▸ **Exercise prompt**
An exact transcription of the listing, without its images, is what the answer must contain.

▸ **Data block**
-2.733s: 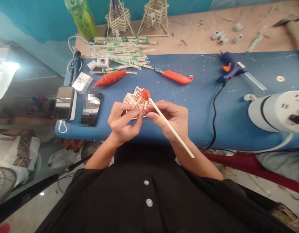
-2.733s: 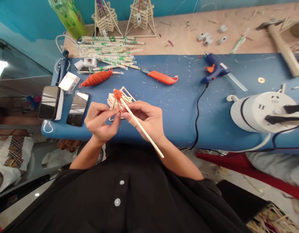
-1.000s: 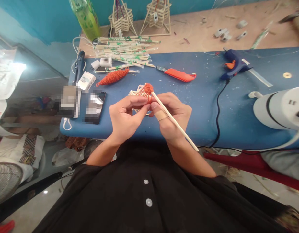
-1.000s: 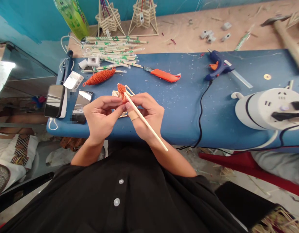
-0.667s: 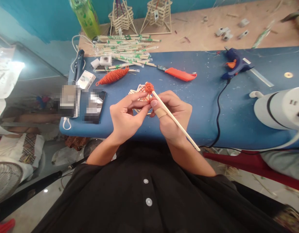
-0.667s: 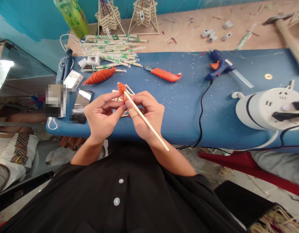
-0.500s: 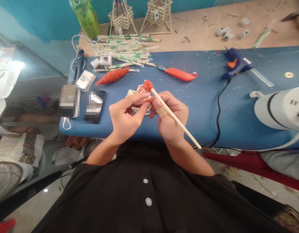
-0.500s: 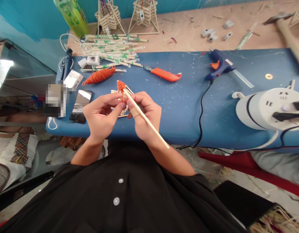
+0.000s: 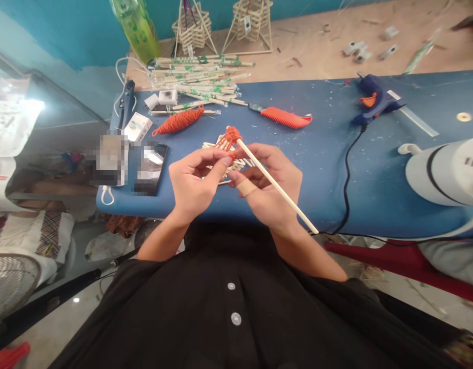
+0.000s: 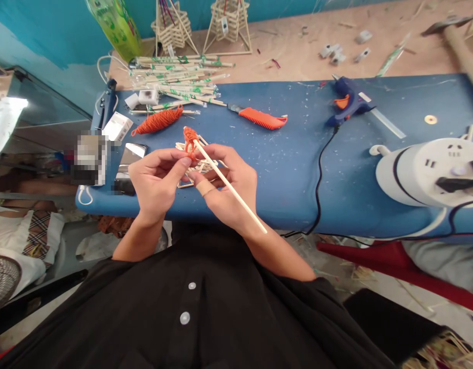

▸ **Task result**
-2.733s: 
-2.733s: 
-1.000s: 
-1.000s: 
-0.667s: 
-0.667s: 
-0.500s: 
-0.500s: 
+0.000s: 
+0.000s: 

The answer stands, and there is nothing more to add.